◆ WHAT THE TASK REQUIRES:
Transcribe all records below exactly, without images.

◆ EXERCISE MATERIALS:
□ □ □ □

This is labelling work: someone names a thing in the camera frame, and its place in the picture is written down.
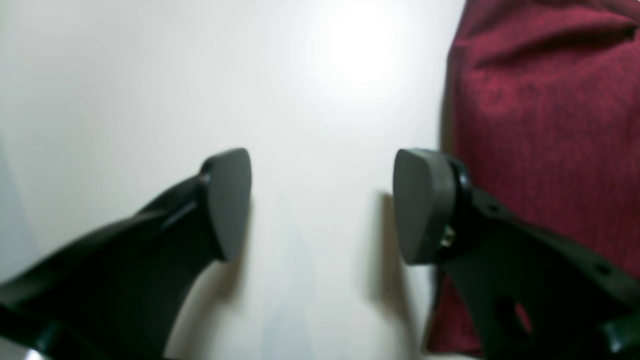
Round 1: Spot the dark red t-shirt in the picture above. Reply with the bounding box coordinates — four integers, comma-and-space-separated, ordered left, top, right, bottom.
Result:
425, 0, 640, 357

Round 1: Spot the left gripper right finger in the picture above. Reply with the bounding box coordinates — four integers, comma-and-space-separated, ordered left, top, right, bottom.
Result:
393, 148, 640, 360

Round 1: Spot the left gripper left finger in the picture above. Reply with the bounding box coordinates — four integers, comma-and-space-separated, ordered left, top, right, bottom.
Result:
0, 148, 252, 360

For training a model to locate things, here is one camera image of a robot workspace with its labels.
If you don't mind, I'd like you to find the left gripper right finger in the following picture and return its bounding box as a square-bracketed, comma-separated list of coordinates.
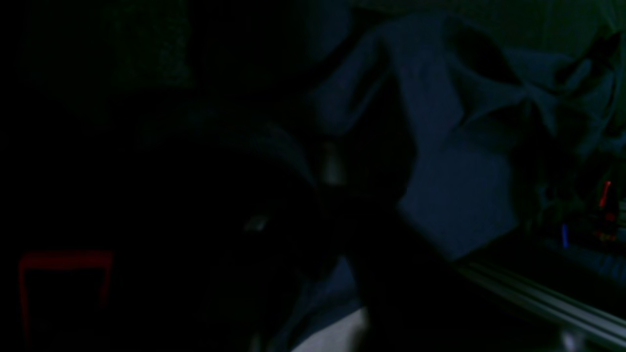
[337, 142, 467, 352]

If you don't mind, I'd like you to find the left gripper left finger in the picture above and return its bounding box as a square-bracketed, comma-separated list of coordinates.
[205, 127, 337, 352]

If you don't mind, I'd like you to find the dark navy t-shirt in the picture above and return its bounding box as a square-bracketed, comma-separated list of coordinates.
[274, 0, 625, 352]

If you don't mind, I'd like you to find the red black clamp left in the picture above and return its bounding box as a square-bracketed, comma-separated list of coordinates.
[18, 250, 114, 350]

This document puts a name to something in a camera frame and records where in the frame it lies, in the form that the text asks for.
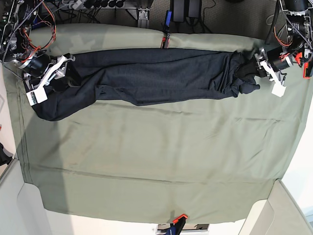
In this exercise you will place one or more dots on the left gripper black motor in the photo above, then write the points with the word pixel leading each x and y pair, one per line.
pixel 276 59

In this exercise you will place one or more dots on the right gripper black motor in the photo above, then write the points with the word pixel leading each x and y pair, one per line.
pixel 50 71

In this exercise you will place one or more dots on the dark navy long-sleeve T-shirt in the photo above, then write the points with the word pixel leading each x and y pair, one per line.
pixel 148 76

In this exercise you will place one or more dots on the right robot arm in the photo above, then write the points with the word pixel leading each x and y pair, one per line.
pixel 17 19

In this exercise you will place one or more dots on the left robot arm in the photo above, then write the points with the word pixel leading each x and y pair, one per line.
pixel 297 49

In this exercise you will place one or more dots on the orange clamp right edge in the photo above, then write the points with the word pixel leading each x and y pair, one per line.
pixel 308 69

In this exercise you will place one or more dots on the white power strip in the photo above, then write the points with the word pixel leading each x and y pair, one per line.
pixel 71 4

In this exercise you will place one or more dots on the blue orange clamp top centre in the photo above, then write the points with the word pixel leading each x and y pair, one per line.
pixel 166 30

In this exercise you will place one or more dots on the sage green table cloth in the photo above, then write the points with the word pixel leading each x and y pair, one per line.
pixel 209 159

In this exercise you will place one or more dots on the black object left edge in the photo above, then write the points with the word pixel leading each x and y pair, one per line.
pixel 4 158

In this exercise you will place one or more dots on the orange black clamp bottom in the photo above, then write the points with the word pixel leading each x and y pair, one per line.
pixel 177 225

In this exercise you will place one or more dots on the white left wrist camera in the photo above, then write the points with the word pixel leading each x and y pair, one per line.
pixel 278 90

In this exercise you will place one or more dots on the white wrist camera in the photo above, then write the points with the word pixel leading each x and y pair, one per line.
pixel 36 96
pixel 278 90

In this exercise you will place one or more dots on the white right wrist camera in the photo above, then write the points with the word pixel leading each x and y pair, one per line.
pixel 36 96

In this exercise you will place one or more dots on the metal table leg bracket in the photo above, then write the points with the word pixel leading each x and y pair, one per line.
pixel 143 17

□ □ □ □

◆ RESULT OF THE EXERCISE:
This is labelling work: someone names a thing in the camera frame, and its place in the picture is written down.
Round 1: Spot the dark red t-shirt in the picture above. Reply with the bounding box coordinates — four integers, comma-and-space-separated, ordered left, top, right, bottom.
Result:
425, 0, 640, 357

Round 1: Spot the left gripper right finger in the picture above. Reply with the bounding box coordinates — four integers, comma-and-space-separated, ordered left, top, right, bottom.
Result:
393, 148, 640, 360

Round 1: Spot the left gripper left finger in the picture above. Reply with the bounding box coordinates — four integers, comma-and-space-separated, ordered left, top, right, bottom.
Result:
0, 148, 252, 360

For training a model to locate things, here is one camera image of a robot workspace with its labels.
If you don't mind, I'd like you to find the left gripper right finger in the following picture and return its bounding box as a square-bracketed, comma-separated list of coordinates.
[337, 142, 467, 352]

If you don't mind, I'd like you to find the left gripper left finger in the picture above and return its bounding box as a square-bracketed, comma-separated list of coordinates.
[205, 127, 337, 352]

If you don't mind, I'd like you to find the dark navy t-shirt in the picture above and return its bounding box as a square-bracketed, comma-separated list of coordinates.
[274, 0, 625, 352]

If you don't mind, I'd like you to find the red black clamp left in the picture above and return its bounding box as a square-bracketed, comma-separated list of coordinates.
[18, 250, 114, 350]

This document puts a name to something in a camera frame and records where in the frame it lies, in the form that the text asks for.
In this exercise you will place one or more dots on the left gripper black motor in the photo above, then write the points with the word pixel leading each x and y pair, one per line.
pixel 276 59

In this exercise you will place one or more dots on the right gripper black motor in the photo above, then write the points with the word pixel leading each x and y pair, one per line.
pixel 50 71

In this exercise you will place one or more dots on the dark navy long-sleeve T-shirt in the photo above, then write the points with the word pixel leading each x and y pair, one per line.
pixel 148 76

In this exercise you will place one or more dots on the right robot arm in the photo above, then write the points with the word pixel leading each x and y pair, one per line.
pixel 17 19

In this exercise you will place one or more dots on the left robot arm in the photo above, then write the points with the word pixel leading each x and y pair, one per line.
pixel 297 49

In this exercise you will place one or more dots on the orange clamp right edge in the photo above, then write the points with the word pixel leading each x and y pair, one per line.
pixel 308 69

In this exercise you will place one or more dots on the white power strip in the photo above, then write the points with the word pixel leading each x and y pair, one per line.
pixel 71 4

In this exercise you will place one or more dots on the blue orange clamp top centre in the photo above, then write the points with the word pixel leading each x and y pair, one per line.
pixel 166 30

In this exercise you will place one or more dots on the sage green table cloth in the photo above, then write the points with the word pixel leading each x and y pair, one per line.
pixel 209 159

In this exercise you will place one or more dots on the black object left edge in the photo above, then write the points with the word pixel leading each x and y pair, one per line.
pixel 4 158

In this exercise you will place one or more dots on the orange black clamp bottom in the photo above, then write the points with the word pixel leading each x and y pair, one per line.
pixel 177 225

In this exercise you will place one or more dots on the white left wrist camera in the photo above, then write the points with the word pixel leading each x and y pair, one per line.
pixel 278 90

In this exercise you will place one or more dots on the white wrist camera in the photo above, then write the points with the word pixel leading each x and y pair, one per line.
pixel 36 96
pixel 278 90

In this exercise you will place one or more dots on the white right wrist camera in the photo above, then write the points with the word pixel leading each x and y pair, one per line.
pixel 36 96

In this exercise you will place one or more dots on the metal table leg bracket in the photo above, then write the points with the word pixel leading each x and y pair, one per line.
pixel 143 17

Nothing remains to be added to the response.